Aspectos relevantes de las cuentas corrientes con socios.

Resulta bastante común que cuando una pequeña empresa necesita dinero, si el socio dispone de capital, sea quien aporte este dinero a su empresa en vez de solicitar financiación externa. Pero también se da el caso justo al contrario: que sea el socio quien necesite dinero para sus actividades particulares y recurra al excedente de tesorería de su empresa sin recurrir a los mecanismos tradicionales para retirar dinero de las sociedades (reparto de dividendos, reducciones de capital, préstamos, etc.).

La sociedad presta dinero. Cuenta corriente con socios deudora.

Esta situación resulta bastante problemática en términos mercantiles y fiscales. Implica que el socios (o los socios) han cogido «prestado» dinero de las arcas de la empresa, con ánimo de devolverlo o no. Aunque el origen de una cuenta corriente con socios de signo deudor también puede haberse producido por una venta de productos o prestación de servicios de la sociedad a los socios y que éstos no hayan pagado.

Cuando la cuenta corriente con socios permanece de forma prolongada con signo deudor sin que exista ninguna devolución por parte de los socios, esta partida puede representar la existencia de un dividendo encubierto, presentando como principal riesgo para la empresa la ausencia de retenciones, más la correspondiente sanción e intereses de demora.

La pretensión de que esta cantidad representa un préstamo de la sociedad al socio exige, además de la manifestación de las partes, el cumplimiento de unos requisitos formales, comenzando con lo expuesto en el artículo 162 de LSC:

1. En la sociedad de responsabilidad limitada la junta general, mediante acuerdo concreto para cada caso, podrá anticipar fondos, conceder créditos o préstamos, prestar garantías y facilitar asistencia financiera a sus socios y administradores.
2. No será necesario el acuerdo de junta general para realizar los actos anteriores en favor de otra sociedad perteneciente al mismo grupo.

Si no existe esta autorización de la junta general, podemos concluir que existe una responsabilidad del administrador por la disposición de estos fondos sociales, que tendrá especial gravedad en caso de encontrarse la sociedad en situación concursal.

La consideración de préstamo exige la existencia de una condiciones acerca del plazo de devolución e intereses devengados.
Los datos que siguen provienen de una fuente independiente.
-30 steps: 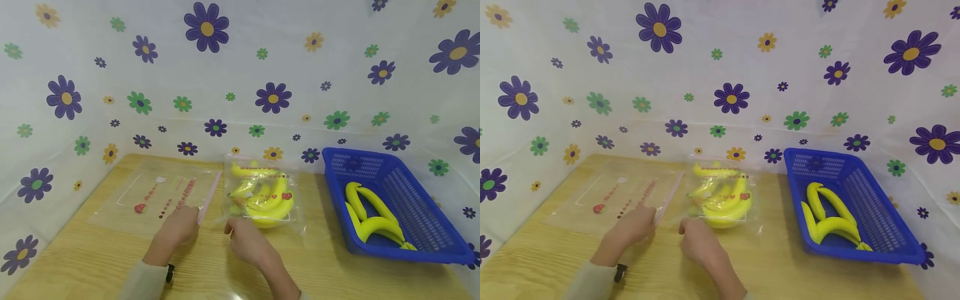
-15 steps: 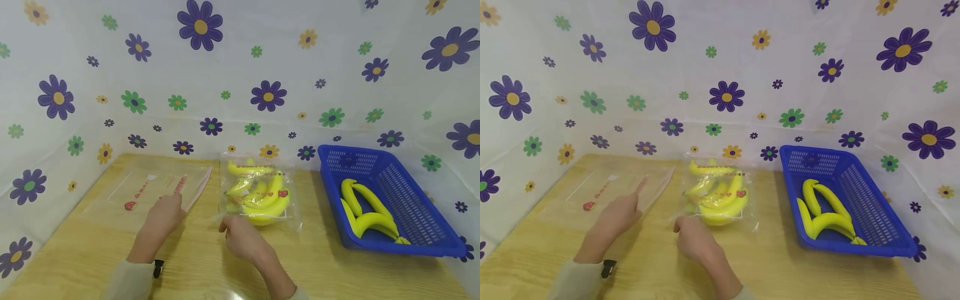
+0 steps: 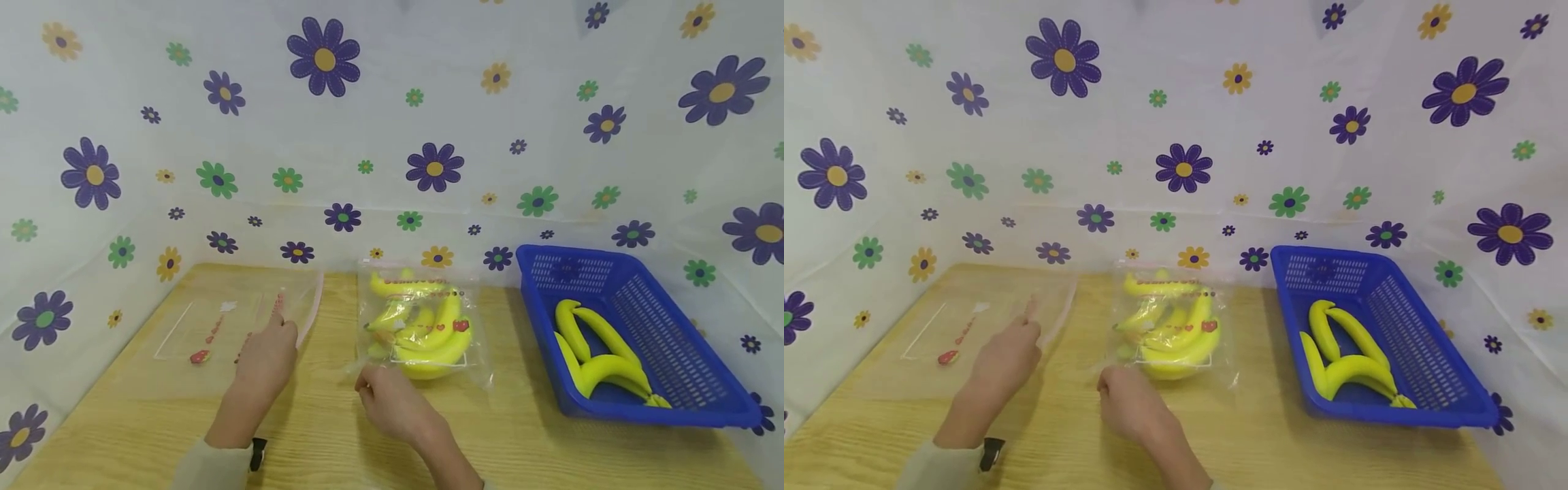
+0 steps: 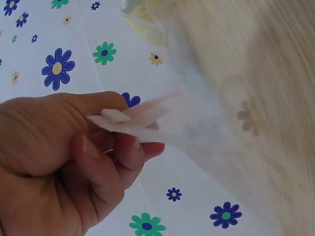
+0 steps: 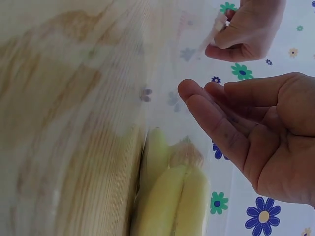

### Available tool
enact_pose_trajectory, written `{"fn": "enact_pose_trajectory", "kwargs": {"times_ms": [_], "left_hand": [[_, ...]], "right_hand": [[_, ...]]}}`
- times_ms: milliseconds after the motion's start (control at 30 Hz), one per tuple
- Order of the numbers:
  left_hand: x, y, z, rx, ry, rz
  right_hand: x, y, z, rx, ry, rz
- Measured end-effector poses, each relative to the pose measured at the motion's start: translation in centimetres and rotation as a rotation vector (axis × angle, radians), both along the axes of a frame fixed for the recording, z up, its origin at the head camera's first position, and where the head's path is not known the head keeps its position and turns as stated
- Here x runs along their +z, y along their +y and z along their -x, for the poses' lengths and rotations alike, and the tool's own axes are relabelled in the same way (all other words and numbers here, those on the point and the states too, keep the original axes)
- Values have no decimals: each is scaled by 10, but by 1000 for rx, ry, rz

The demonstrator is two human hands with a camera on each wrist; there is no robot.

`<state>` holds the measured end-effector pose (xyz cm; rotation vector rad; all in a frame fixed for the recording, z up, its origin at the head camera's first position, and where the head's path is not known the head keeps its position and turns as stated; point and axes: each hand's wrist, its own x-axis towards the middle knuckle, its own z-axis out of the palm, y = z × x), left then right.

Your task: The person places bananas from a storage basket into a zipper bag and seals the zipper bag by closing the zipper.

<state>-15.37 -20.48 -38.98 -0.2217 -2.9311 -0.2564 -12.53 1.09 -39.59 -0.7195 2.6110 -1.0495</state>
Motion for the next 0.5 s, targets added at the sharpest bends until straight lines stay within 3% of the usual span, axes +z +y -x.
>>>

De forma independiente del plazo de pago que figure en el contrato, se exige que los intereses sean al menos devengables anualmente y que éstos sean de mercado. De este modo se pronuncia el artículo 18.1 de LIS:

1. Las operaciones efectuadas entre personas o entidades vinculadas se valorarán por su valor de mercado. Se entenderá por valor de mercado aquel que se habría acordado por personas o entidades independientes en condiciones que respeten el principio de libre competencia.

Por otra parte la norma de valoración nº 21 del Plan General de Contabilidad señala lo siguiente:

Las operaciones entre empresas del mismo grupo, con independencia del grado de vinculación entre las empresas del grupo participantes, se contabilizarán de acuerdo con las normas generales. En consecuencia, con carácter general, (…) los elementos objeto de la transacción se contabilizarán en el momento inicial por su valor razonable. -En su caso, si el precio acordado en una operación difiriese de su valor razonable, la diferencia deberá registrarse atendiendo a la realidad económica de la operación.

En el caso de que no existiese autorización de la junta general, ni contrato que fijase el plazo de devolución y que no se contabilizase el devengo de los intereses; la operación que nos enfrentaríamos sería catalogada atendiendo a su fondo económico que no sería otro que un reparto de dividendos, con las implicaciones fiscales y mercantiles que conlleva.